Deep sequencing was used to bring high resolution to the human cytomegalovirus (HCMV) transcriptome at the stage when infectious virion production is under way, and major findings were confirmed by extensive experimentation using conventional techniques. The majority (65.1%) of polyadenylated viral RNA transcription is committed to producing four noncoding transcripts (RNA2.7, RNA1.2, RNA4.9, and RNA5.0) that do not substantially overlap designated protein-coding regions. Additional noncoding RNAs that are transcribed antisense to protein-coding regions map throughout the genome and account for 8.7% of transcription from these regions. RNA splicing is more common than recognized previously, which was evidenced by the identification of 229 potential donor and 132 acceptor sites, and it affects 58 protein-coding genes. The great majority (94) of 96 splice junctions most abundantly represented in the deep-sequencing data was confirmed by RT-PCR or RACE or supported by involvement in alternative splicing. Alternative splicing is frequent and particularly evident in four genes (RL8A, UL74A, UL124, and UL150A) that are transcribed by splicing from any one of many upstream exons. The analysis also resulted in the annotation of four previously unrecognized protein-coding regions (RL8A, RL9A, UL150A, and US33A), and expression of the UL150A protein was shown in the context of HCMV infection.
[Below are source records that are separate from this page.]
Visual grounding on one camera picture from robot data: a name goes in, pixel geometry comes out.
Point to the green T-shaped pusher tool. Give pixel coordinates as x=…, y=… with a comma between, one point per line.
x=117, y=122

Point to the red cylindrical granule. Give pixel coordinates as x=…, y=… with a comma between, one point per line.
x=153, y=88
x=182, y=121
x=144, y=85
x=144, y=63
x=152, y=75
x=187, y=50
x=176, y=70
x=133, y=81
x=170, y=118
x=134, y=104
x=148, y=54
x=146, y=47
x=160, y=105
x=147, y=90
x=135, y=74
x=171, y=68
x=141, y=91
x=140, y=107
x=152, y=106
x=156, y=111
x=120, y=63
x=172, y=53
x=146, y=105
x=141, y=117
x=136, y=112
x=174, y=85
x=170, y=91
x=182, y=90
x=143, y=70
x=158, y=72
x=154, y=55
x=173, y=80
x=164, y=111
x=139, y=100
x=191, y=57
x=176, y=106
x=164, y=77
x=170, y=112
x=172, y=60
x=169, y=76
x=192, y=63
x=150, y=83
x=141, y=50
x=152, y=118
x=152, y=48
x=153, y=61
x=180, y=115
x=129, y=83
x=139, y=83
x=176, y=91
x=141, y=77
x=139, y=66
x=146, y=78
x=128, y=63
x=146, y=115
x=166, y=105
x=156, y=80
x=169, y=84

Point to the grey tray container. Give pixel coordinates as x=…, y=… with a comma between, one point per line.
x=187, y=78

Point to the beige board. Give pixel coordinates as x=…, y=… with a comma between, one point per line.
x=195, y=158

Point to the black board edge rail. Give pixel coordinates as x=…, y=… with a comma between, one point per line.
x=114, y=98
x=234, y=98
The overall conclusion, that HCMV transcription is complex and multifaceted, has implications for the potential sophistication of virus functionality during infection. The study also illustrates the key contribution that deep sequencing can make to the genomics of nuclear DNA viruses.
深度测序技术用于在产生感染性病毒粒子的阶段对人类巨细胞病毒 (HCMV) 转录组进行高分辨率研究,主要发现通过广泛使用传统技术的实验得到了证实。大多数(65.1%)多聚腺苷酸化病毒 RNA 转录用于产生四个非编码转录本(RNA2.7、RNA1.2、RNA4.9 和 RNA5.0),它们与指定的蛋白编码区没有实质性重叠。转录本与蛋白编码区反义的其他非编码 RNA 遍布整个基因组,占这些区域转录的 8.7%。RNA 剪接比以前认识到的更为普遍,这一点从鉴定出 229 个潜在的供体和 132 个受体位点得到证明,并且影响 58 个蛋白编码基因。在深度测序数据中最丰富的 96 个剪接接头中的绝大多数(94 个)通过 RT-PCR 或 RACE 得到证实,或者通过参与可变剪接得到支持。可变剪接很常见,在四个基因(RL8A、UL74A、UL124 和 UL150A)中尤为明显,这些基因通过来自许多上游外显子之一的剪接转录。该分析还导致了四个以前未被识别的蛋白编码区(RL8A、RL9A、UL150A 和 US33A)的注释,并在 HCMV 感染的背景下展示了 UL150A 蛋白的表达。总的结论是,HCMV 转录是复杂和多方面的,这对感染期间病毒功能的潜在复杂性有影响。该研究还说明了深度测序对核 DNA 病毒基因组学的关键贡献。